I firmly believe that there is no food on earth that cannot be improved with the addition of bacon, cheese, or ice cream.

"I had rather be shut up in a very modest cottage with my books, my family and a few old friends, dining on simple bacon, and letting the world roll on as it liked, than to occupy the most splendid post, which any human power can give."
-Thomas Jefferson

by mcboyt on Jan 16, 2008 1:37 PM EST reply actions  

But do you Love bacon?
Ranch dressing is another item that improves everything...(try it on your B.L.T., i dare you)
And i would eat bacon from any kind of pig!
feral, domesticated, cloned, Wilbur, Porky, ...Clinton. j/k!

by dawgaddict on Jan 16, 2008 2:00 PM EST reply actions  

A Proposition For Kyle King
Kyle,

I have a private matter to discuss with you.  Could you shoot me an e-mail?  jacewalden@hotmail.com

Thanks,

Jace

P.S.  It will most likely not have anything to do with bacon.

Jace Walden

by jacewalden on Jan 16, 2008 2:10 PM EST reply actions  

hey Jace,
"P.S. It will most likely not have anything to do with bacon."

Jace, this is no way to gain Kyle's cooperation. Come strong with the preserved pork products, or don't come at all.
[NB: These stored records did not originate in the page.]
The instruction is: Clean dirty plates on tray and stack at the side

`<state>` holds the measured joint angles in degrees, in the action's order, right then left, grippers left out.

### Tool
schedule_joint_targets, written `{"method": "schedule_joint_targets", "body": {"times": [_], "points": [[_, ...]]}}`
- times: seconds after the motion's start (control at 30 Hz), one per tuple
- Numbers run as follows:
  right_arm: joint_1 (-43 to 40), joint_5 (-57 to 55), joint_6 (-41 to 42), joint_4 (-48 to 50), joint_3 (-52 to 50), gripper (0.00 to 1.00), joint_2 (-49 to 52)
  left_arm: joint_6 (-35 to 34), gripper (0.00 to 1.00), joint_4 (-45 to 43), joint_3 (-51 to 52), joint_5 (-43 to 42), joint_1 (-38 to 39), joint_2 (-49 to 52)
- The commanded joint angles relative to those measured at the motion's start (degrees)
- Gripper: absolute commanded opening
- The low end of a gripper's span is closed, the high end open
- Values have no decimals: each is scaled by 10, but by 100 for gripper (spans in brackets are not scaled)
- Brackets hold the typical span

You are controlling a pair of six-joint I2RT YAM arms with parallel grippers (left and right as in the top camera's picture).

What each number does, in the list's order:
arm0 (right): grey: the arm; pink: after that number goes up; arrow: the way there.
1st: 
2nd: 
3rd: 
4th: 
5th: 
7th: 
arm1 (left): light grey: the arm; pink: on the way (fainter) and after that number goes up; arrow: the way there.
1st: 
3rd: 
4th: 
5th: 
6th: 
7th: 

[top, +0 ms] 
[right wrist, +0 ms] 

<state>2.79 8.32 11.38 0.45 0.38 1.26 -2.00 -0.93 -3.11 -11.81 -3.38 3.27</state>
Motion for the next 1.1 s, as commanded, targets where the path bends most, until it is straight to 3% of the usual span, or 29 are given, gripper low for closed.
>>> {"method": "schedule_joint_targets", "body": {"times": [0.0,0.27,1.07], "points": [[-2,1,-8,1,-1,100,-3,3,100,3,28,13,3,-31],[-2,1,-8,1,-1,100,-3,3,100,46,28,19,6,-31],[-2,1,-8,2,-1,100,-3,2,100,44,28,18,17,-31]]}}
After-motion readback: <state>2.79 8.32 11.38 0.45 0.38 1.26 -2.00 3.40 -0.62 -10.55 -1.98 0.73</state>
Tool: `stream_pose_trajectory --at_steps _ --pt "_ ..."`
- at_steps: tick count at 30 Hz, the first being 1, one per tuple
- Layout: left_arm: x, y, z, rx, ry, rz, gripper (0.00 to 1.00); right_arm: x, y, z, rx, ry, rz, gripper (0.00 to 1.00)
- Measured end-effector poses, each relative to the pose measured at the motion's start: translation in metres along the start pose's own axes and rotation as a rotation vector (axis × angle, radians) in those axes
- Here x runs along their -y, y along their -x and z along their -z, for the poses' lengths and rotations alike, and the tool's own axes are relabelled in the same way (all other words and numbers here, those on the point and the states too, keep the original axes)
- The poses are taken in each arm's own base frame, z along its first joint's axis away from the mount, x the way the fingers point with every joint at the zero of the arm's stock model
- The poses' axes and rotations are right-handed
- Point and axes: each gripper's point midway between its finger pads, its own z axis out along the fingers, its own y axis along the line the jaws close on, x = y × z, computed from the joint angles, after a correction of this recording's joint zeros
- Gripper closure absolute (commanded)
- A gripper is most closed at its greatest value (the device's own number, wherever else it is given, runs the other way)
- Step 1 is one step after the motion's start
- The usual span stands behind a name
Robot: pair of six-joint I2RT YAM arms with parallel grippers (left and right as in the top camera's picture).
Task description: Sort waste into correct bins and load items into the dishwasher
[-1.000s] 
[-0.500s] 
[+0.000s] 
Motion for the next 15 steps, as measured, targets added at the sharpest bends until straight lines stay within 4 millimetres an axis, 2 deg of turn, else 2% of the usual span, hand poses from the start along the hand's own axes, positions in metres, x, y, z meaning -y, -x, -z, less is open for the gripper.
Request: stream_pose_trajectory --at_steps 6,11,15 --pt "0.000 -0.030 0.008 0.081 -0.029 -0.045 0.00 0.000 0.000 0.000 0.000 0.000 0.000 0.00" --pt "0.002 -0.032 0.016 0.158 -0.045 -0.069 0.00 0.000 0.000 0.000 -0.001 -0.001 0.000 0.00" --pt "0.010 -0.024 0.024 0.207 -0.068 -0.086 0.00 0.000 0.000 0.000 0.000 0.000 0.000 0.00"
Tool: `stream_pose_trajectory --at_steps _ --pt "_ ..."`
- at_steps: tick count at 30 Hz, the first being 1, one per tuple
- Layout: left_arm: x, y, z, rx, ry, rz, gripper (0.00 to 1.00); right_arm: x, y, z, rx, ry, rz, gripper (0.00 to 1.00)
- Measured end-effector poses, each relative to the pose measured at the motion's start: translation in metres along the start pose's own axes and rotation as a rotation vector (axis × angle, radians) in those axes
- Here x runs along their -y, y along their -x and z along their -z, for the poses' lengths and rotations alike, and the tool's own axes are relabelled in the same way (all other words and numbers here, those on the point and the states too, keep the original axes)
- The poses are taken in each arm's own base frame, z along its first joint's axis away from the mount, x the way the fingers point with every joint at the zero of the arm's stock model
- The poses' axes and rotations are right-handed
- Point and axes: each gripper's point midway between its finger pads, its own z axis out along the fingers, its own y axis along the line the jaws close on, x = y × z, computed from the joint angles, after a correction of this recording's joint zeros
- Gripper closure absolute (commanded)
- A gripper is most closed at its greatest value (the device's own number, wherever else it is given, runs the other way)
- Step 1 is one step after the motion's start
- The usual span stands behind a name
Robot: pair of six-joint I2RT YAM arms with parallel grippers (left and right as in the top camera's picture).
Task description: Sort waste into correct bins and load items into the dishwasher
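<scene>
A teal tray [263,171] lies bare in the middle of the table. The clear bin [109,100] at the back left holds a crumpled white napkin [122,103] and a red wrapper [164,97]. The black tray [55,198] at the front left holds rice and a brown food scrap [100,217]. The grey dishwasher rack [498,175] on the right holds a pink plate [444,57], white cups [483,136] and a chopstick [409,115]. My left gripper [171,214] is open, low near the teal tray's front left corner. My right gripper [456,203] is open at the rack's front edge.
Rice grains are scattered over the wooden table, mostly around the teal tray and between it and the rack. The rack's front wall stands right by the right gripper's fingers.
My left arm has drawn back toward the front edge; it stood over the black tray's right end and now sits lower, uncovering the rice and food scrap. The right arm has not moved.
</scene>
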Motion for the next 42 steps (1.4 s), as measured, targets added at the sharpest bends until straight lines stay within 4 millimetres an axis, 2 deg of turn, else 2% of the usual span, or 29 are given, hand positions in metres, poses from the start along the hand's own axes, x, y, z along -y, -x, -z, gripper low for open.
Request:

Seriously, my entire compensation package for contributing on this blog is comprised of various smoked porcine delicacies. /sarcasm

by MaconDawg on Jan 16, 2008 3:12 PM EST up reply actions  

That's harsh
As someone who's been a Redskins fan since the age of three, and wept openly as Joe was carted off the field that night, I think I'm completely justified in saying: You sadistic bastard.
"Maybe, just once, someone will call me 'sir' without adding 'you're making a scene.' " -- Homer Simpson

by dougisthesoulmachine on Jan 16, 2008 3:27 PM EST reply actions  

Five Easy Pieces
I'd like a bacon, lettuce, and tomato sandwich, hold the lettuce and tomato.

You want me to hold the lettuce and tomato?

I want you to hold it between your knees.

by NCT on Jan 16, 2008 5:08 PM EST reply actions  

LT
"Gentlemen, which brings me to my next point.....don't smoke crack"

by JP @ Dawg Sports on Jan 16, 2008 7:24 PM EST reply actions  

Shortest post in DawgSports history
But clearly one of the best.

I do love bacon so.

PB at BON

by HornsFan @ Dawg Sports on Jan 17, 2008 8:32 AM EST reply actions  

FWIW
The other day I was reading a brief story by the BBC's new correspondent for the US Presidential Election, who was saying that the hardest thing to understand in his first 48 hours on the job - he went straight to Iowa - was unraveling how it was that bacon had gone from being a meat that one ate on its own merits, to a garnish. Apparently it was the 8 pieces on a bacon cheeseburger that pushed him over the edge.